How to complete this task => Nothing but the text belongs in the answer: the listing below, copied exactly, without pictures.
-------- Entries provided --------
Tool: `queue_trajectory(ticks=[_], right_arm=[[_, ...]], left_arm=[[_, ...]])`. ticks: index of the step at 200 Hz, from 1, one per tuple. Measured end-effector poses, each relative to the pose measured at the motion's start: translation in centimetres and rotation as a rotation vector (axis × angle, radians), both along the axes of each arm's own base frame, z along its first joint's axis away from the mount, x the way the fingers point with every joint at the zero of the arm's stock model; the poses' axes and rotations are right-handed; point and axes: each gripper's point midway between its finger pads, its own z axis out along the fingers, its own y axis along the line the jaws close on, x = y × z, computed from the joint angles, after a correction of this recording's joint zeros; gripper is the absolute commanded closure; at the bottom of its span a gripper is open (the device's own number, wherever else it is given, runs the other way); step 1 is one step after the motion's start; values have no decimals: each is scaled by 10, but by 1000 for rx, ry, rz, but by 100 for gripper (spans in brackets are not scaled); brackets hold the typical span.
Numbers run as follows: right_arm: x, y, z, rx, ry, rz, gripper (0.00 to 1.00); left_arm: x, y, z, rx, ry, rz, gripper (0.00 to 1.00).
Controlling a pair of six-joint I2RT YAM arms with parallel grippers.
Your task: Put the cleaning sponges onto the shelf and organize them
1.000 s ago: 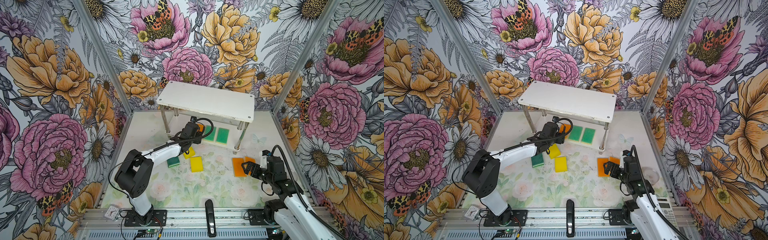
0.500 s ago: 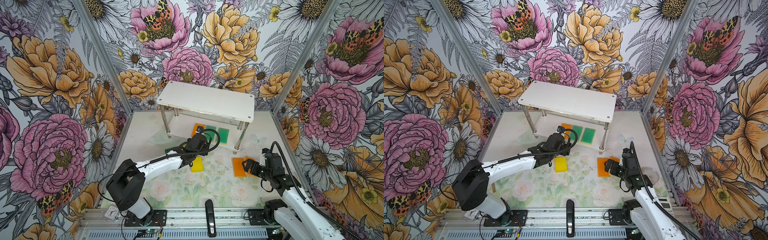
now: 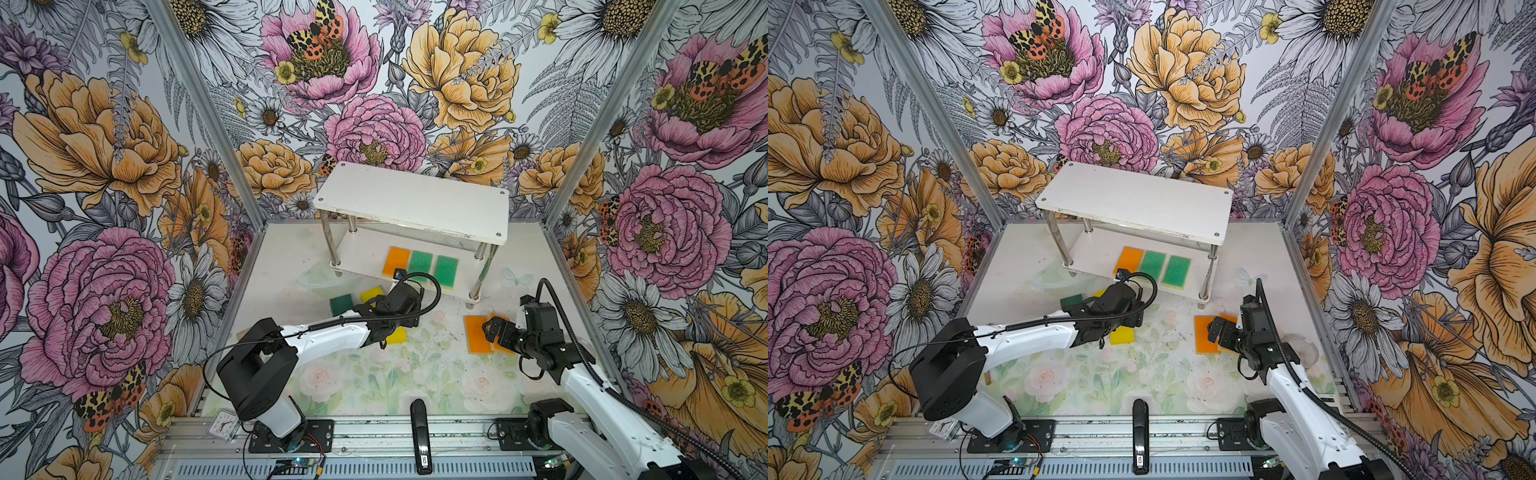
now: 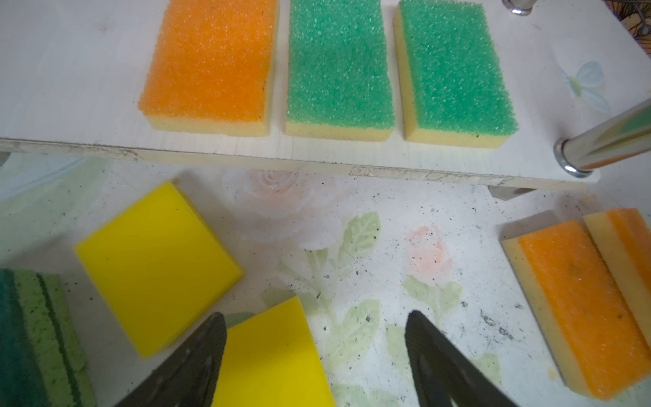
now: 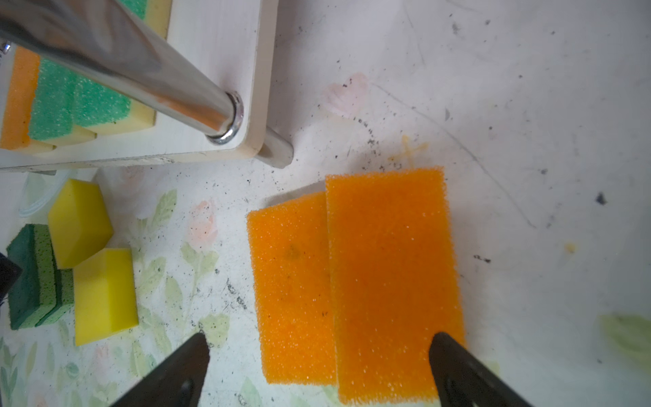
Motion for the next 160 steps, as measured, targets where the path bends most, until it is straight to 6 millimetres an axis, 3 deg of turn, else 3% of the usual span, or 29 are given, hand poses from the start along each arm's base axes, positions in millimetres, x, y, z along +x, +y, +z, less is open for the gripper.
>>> queue_trajectory(ticks=[54,105,160], right_arm=[[4,11,4,36,-30,41,2],[-6,13,-16,35,21,47,2],[-3,19,-25,29,46,71,3]], left_arm=[[-1,2,-2,-6,13,16,18],[-2,3,-4,1,19,16,18],[-2,4,-7,6,25,23,17]])
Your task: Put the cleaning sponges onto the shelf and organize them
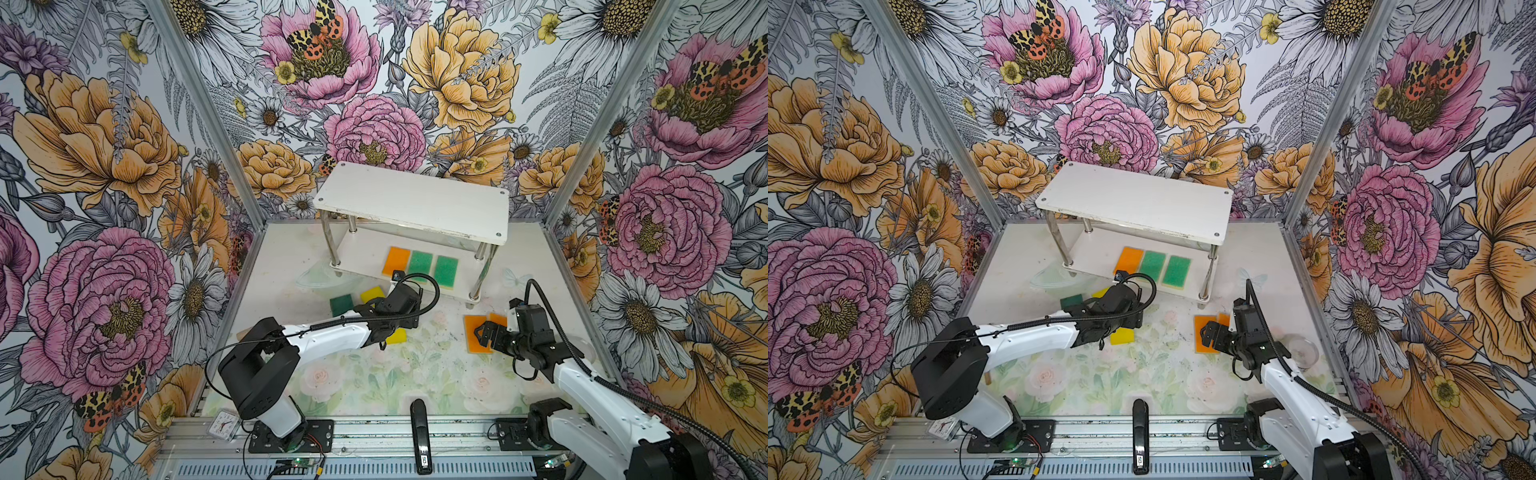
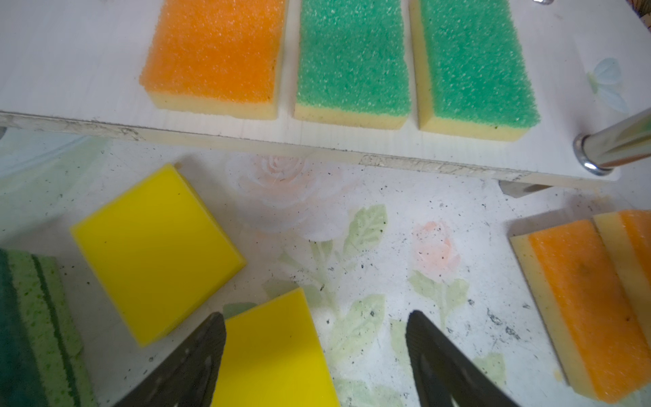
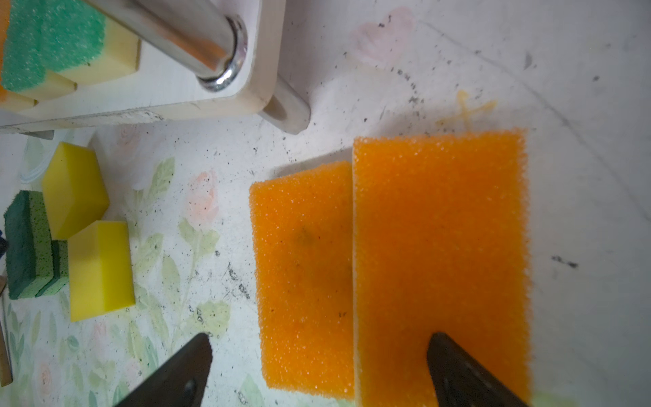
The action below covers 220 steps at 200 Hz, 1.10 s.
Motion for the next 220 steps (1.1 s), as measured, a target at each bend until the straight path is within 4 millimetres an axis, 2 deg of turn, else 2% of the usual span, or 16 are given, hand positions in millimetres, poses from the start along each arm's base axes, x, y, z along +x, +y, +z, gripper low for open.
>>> queue_trajectory(ticks=[95,193,220], right_arm=[[1,25,0,19,-32,70,4],[5,91,-2,46,-63,197,4],[4,103,0,56,-69,228,4]], left_arm=[[0,7,-3,30,-1,19,16],[-5,14,-13,42,20,34,16],[-10,14,-19,47,31,30,12]])
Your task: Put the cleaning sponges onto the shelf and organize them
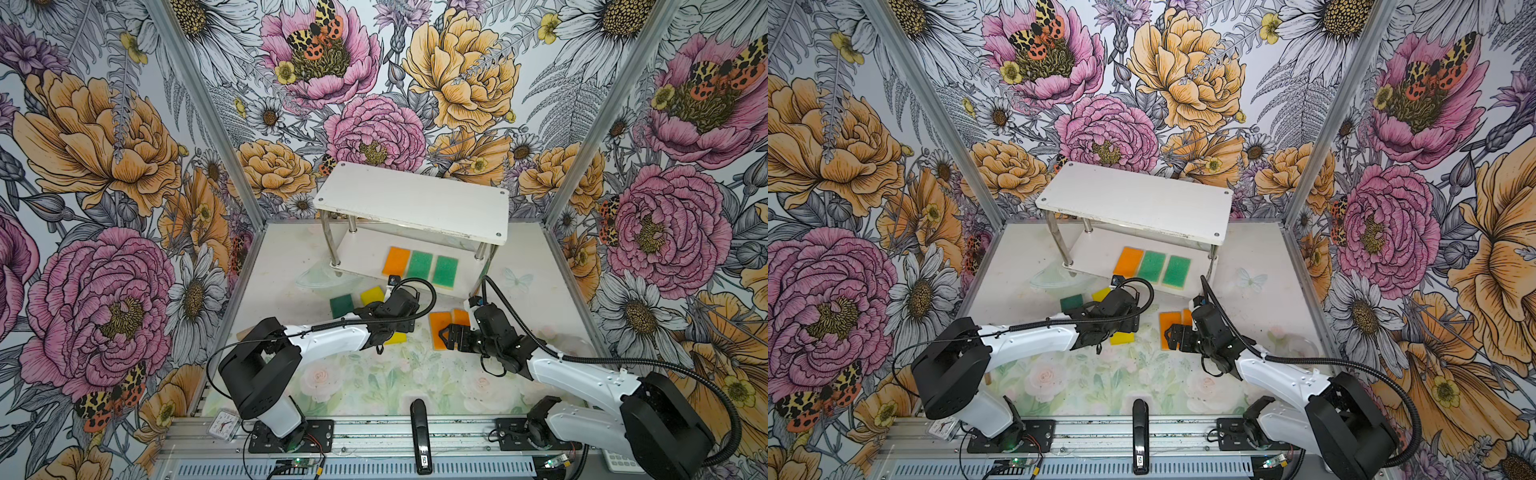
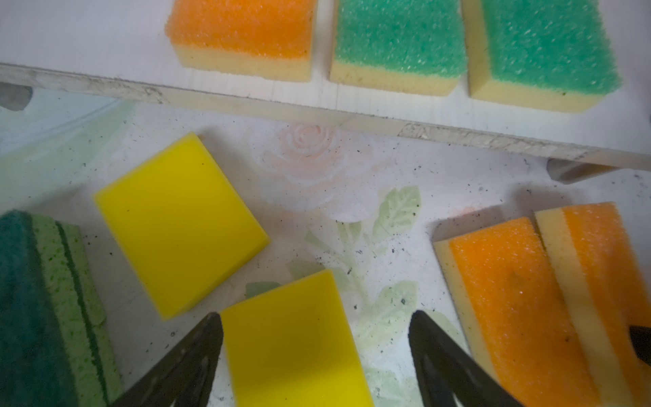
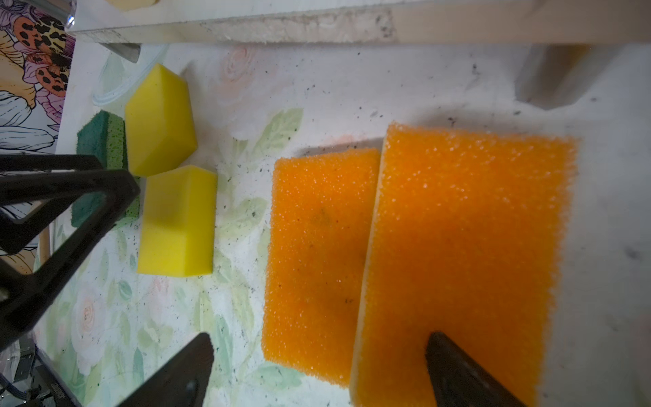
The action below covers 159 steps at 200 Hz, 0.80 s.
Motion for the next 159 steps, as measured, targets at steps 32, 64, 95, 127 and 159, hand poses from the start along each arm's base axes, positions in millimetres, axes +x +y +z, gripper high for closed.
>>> queue_trajectory(ticks=[32,64,95,127,159], right_arm=[[-1,4,3,11,-7,12,4],[-3,7,13,35,-27,26,3],[-8,5,27,50,-59,37,2],[-11,2,36,58,-81,41,2],[-13,2,32,49,-65,47,2]], left_arm=[[-13,-13,-1,-7,3,-34,11],[-29,-28,-1,-26,9,-66,1],[-40,-38,0,-57,20,-66,1],[-43,-40,0,-89,31,-37,1],[-43,-41,0,-107,38,-17,1]])
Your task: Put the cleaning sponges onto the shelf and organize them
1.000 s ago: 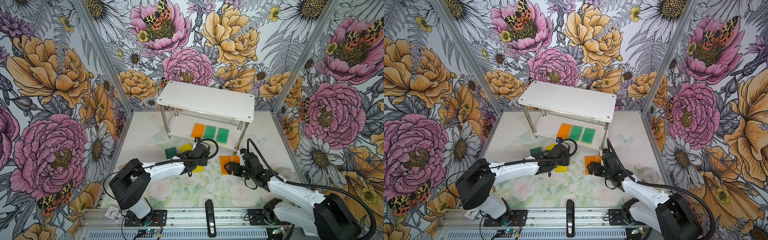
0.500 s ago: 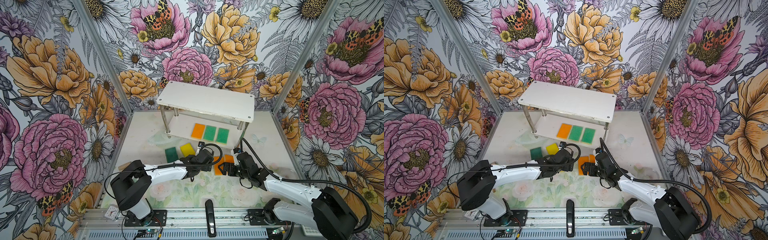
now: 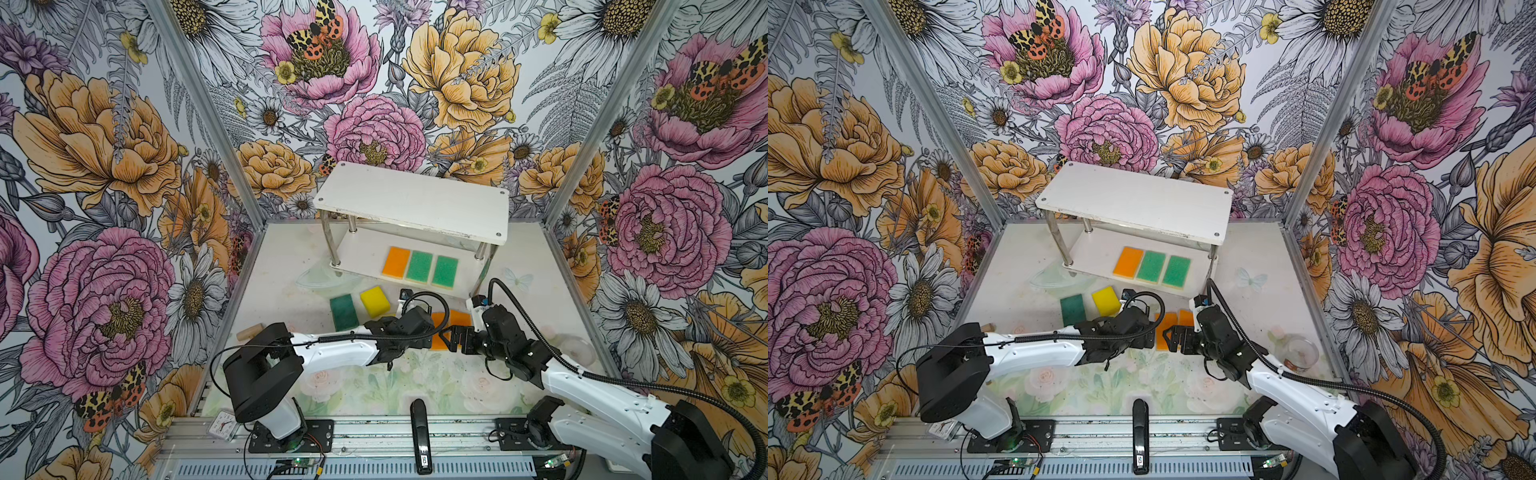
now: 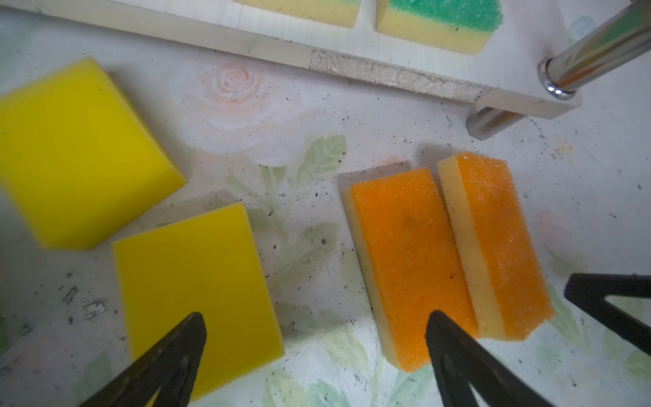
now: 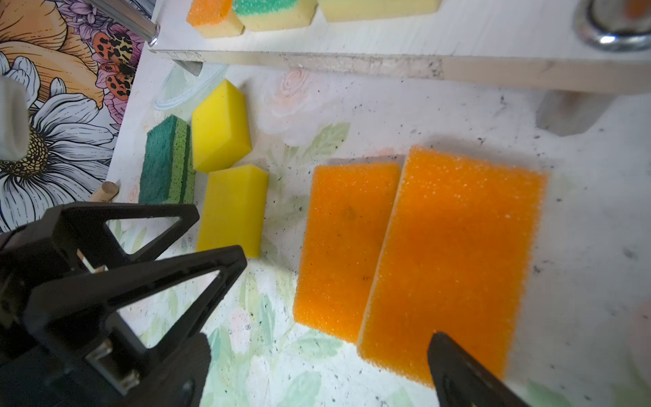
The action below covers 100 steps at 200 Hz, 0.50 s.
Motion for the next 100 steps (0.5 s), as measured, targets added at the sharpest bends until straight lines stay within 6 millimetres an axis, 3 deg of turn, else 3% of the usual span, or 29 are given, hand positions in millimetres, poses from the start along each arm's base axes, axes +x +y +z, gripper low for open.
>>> queue_trajectory(ticks=[100], right_arm=[[-2,-7,-28,-64,85,-14,2]], left_arm=[[0,0,4,-27,2,20,1]])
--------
Task result =>
Tool: `queue_trajectory(ticks=[_], right_arm=[[_, ...]], left_arm=[[_, ...]])`. ticks: index of the step at 200 Hz, from 1, one per tuple. Measured end-effector poses, each relative to the pose measured at the motion's start: translation in centimetres and rotation as a rotation vector (axis × angle, radians), both along the axes of each arm's own base frame, z along its first joint's axis away from the mount, x the way the fingers point with every joint at the zero of the arm's stock model; the poses' axes and rotations are right-handed; point and axes: each gripper's point midway between its finger pads, its own z axis out along the fingers, its own y axis along the line the jaws close on, x = y × z, computed from the joint angles, after a correction of this recording's joint zeros; gripper is the absolute commanded closure; at the bottom of its span a gripper is open (the device's own number, wherever else it is given, runs the other way); step 1 is one step after the motion's start; values have no decimals: each is scaled by 10, but by 1000 for rx, ry, rz, but by 100 for gripper (spans in brackets are not scaled); brackets hold the typical span.
Numbers run as follows: right_arm: x, y, z, rx, ry, rz, gripper (0.00 to 1.00); left_arm: x, y, z, rx, ry, rz, gripper (0.00 to 1.00).
Controlling a pair of six-joint I2RT YAM arms with parallel grippers.
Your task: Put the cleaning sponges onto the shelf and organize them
1.000 s ago: 
0.500 s ago: 
now: 
now: 
now: 
Motion for the next 160 steps, as measured, targets where the path bends most, until it is straight to 6 millimetres an axis, 3 deg of turn, else 3% of the usual span, or 29 are given, hand poses from the start along each arm's base axes, positions in millimetres, x, y, z along +x, +y, +z, less is open for the gripper.
>>> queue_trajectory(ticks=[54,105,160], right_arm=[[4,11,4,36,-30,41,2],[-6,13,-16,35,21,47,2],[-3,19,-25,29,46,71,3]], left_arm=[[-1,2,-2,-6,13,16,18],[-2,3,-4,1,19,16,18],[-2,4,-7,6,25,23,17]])
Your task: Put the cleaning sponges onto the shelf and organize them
The action below covers 220 steps at 200 Hz, 1.10 s.
Motion for the next 220 steps (1.1 s), as measured, a target at each bend until the straight path is within 4 millimetres an axis, 2 deg of turn, else 2% of the usual span, or 16 are given, hand positions in millimetres, poses from the start along each arm's base axes, x, y, z along +x, +y, +z, gripper low for open.
>>> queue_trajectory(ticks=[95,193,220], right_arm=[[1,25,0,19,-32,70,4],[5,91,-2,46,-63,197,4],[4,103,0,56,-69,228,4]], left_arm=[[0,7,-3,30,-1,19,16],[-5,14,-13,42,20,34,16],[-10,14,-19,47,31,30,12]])
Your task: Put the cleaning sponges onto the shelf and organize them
The action below covers 159 steps at 200 Hz, 0.80 s.
Motion for the next 159 steps, as measured, targets at steps 32, 64, 95, 127 and 159, hand poses from the start along each arm's base axes, positions in millimetres, axes +x +y +z, gripper high for closed.
>>> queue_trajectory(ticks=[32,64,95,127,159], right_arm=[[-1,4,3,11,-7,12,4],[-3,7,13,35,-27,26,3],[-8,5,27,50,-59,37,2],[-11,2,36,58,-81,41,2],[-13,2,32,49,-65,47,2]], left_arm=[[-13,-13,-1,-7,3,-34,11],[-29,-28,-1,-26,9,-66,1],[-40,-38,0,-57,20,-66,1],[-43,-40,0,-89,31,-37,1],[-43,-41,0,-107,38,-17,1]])
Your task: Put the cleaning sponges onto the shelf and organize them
1.000 s ago: 
0.500 s ago: 
now: 
now: 
now: 
The action below covers 100 steps at 200 Hz, 0.50 s.
Motion for the next 100 steps (0.5 s), as measured, targets added at the sharpest bends until straight lines stay within 6 millimetres an axis, 3 deg of turn, else 3% of the usual span, or 29 are given, hand positions in millimetres, poses from the start along each arm's base axes, axes +x +y +z, gripper low for open.
>>> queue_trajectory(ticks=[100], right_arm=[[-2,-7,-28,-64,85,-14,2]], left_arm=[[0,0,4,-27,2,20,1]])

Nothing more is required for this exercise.